## WORK INSTRUCTION:
Report the number of lines in the entries below that include the word "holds", and nothing else.

Collection entries
§ §

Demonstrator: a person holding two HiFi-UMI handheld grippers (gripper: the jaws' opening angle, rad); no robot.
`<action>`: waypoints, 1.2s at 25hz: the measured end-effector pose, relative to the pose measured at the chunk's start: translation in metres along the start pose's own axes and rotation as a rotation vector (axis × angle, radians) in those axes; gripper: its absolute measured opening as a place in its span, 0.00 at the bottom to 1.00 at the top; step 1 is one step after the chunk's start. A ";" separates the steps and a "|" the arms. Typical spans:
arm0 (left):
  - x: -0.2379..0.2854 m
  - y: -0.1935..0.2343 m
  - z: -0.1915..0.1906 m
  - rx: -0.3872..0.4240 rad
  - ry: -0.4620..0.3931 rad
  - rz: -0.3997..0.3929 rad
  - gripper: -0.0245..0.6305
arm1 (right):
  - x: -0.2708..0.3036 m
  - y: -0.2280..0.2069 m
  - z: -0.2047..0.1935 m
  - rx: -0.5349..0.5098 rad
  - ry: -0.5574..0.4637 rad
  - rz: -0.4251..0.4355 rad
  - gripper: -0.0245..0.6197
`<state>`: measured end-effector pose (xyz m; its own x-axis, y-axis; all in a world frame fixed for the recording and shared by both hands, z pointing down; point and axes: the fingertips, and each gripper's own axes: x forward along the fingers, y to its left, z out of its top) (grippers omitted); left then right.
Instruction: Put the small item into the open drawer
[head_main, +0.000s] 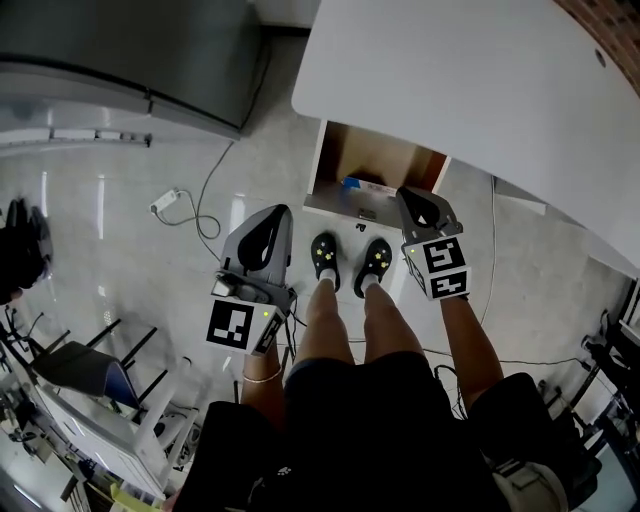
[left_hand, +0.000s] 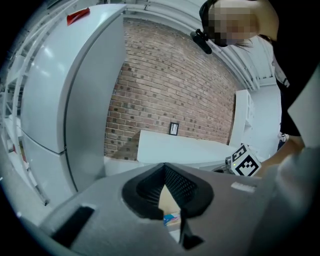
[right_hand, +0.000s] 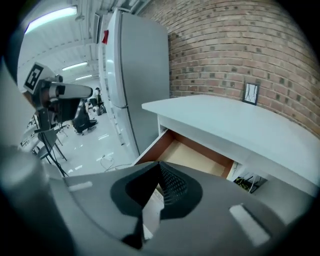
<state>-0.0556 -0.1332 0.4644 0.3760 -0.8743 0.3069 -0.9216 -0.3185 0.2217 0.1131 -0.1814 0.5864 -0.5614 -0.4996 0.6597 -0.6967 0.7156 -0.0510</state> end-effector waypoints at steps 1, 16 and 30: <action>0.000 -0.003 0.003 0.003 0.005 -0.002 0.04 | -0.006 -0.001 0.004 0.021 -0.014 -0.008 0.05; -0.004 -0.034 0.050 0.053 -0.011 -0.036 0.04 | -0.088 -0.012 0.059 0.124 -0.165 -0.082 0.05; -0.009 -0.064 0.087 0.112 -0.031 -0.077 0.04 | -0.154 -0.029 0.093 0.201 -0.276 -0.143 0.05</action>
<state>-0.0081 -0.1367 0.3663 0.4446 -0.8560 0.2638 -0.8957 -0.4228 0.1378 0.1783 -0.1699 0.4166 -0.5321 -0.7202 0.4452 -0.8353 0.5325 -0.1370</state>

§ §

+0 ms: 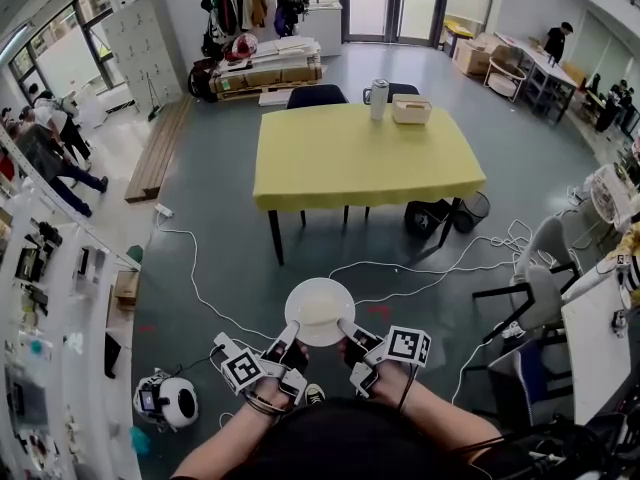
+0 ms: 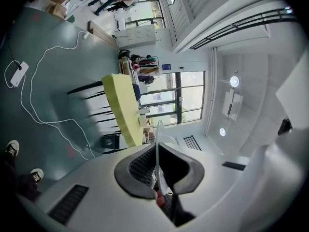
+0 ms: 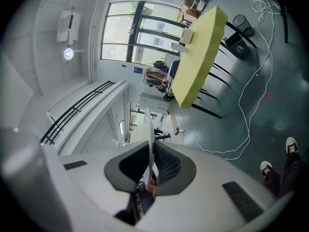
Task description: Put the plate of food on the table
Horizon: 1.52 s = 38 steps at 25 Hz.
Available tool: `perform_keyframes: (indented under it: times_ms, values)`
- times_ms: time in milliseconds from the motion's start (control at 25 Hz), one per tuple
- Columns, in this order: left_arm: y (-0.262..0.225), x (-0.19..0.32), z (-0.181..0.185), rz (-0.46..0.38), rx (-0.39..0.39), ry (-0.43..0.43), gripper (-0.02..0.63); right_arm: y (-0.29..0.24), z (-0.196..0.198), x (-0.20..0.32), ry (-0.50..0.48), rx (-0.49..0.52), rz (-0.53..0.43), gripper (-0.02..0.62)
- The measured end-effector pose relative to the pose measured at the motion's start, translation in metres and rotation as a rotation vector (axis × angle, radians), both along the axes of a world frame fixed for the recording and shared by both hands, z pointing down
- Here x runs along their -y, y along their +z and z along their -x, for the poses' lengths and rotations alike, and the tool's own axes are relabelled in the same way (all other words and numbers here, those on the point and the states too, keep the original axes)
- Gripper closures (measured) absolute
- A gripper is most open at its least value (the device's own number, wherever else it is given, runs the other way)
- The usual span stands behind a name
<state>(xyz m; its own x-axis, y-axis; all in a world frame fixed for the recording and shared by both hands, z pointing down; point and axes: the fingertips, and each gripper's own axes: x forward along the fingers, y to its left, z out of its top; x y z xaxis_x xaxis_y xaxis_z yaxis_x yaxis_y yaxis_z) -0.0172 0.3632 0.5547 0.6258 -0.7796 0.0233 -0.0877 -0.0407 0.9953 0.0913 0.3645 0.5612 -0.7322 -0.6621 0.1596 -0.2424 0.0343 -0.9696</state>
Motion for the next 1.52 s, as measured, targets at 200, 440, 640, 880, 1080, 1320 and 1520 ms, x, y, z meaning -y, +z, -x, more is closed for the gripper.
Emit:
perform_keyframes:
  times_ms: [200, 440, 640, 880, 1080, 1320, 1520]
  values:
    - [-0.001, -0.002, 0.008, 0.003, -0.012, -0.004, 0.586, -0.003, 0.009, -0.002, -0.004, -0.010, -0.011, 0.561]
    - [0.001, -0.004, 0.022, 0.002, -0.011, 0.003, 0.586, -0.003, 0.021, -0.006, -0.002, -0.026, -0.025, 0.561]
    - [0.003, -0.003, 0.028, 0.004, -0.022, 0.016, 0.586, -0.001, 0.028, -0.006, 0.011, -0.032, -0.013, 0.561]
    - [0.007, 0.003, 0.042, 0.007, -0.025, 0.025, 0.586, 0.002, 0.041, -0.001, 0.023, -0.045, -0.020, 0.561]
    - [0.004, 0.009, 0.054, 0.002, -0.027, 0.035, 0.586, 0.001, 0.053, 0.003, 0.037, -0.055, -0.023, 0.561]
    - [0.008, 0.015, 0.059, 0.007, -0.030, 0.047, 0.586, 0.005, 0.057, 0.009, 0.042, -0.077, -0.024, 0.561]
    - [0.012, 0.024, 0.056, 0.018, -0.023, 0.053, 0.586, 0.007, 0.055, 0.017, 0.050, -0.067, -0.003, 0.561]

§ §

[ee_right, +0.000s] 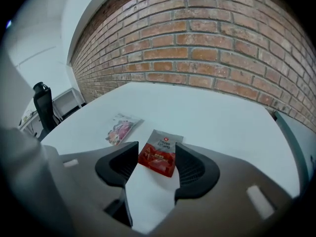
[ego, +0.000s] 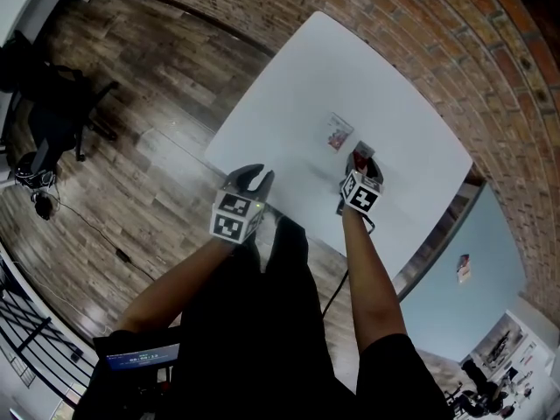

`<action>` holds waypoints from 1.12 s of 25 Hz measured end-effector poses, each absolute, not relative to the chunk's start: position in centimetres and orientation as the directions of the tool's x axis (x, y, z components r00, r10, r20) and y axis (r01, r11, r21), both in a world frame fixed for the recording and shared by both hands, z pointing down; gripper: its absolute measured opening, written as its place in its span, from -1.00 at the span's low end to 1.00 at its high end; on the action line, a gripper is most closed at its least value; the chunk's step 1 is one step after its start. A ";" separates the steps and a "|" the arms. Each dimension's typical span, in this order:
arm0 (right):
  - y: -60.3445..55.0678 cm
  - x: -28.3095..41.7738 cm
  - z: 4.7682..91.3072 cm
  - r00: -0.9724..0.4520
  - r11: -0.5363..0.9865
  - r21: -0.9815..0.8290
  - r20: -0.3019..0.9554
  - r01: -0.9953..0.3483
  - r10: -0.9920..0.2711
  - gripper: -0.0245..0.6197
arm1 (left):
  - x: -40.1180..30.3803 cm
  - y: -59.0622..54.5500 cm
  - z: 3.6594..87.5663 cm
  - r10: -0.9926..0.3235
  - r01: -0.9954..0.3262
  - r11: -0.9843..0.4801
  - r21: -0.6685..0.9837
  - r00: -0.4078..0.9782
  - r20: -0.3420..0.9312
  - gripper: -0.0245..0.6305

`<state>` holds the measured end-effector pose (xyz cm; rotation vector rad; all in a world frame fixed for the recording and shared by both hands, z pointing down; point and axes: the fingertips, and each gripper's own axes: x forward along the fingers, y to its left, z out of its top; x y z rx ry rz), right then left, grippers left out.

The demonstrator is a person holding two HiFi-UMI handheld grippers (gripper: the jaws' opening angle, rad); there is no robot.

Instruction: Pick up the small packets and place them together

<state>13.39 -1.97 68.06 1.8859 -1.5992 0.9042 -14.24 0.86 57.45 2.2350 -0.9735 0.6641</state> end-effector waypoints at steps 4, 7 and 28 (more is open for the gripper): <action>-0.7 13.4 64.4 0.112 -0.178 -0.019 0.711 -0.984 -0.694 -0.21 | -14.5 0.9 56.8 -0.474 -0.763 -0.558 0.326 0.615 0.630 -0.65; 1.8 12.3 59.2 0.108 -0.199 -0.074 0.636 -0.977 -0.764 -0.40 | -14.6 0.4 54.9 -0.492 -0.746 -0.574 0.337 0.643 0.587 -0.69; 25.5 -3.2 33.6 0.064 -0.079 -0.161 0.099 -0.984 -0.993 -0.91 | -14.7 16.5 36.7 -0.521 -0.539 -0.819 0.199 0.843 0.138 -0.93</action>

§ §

## EXERCISE RESPONSE:
2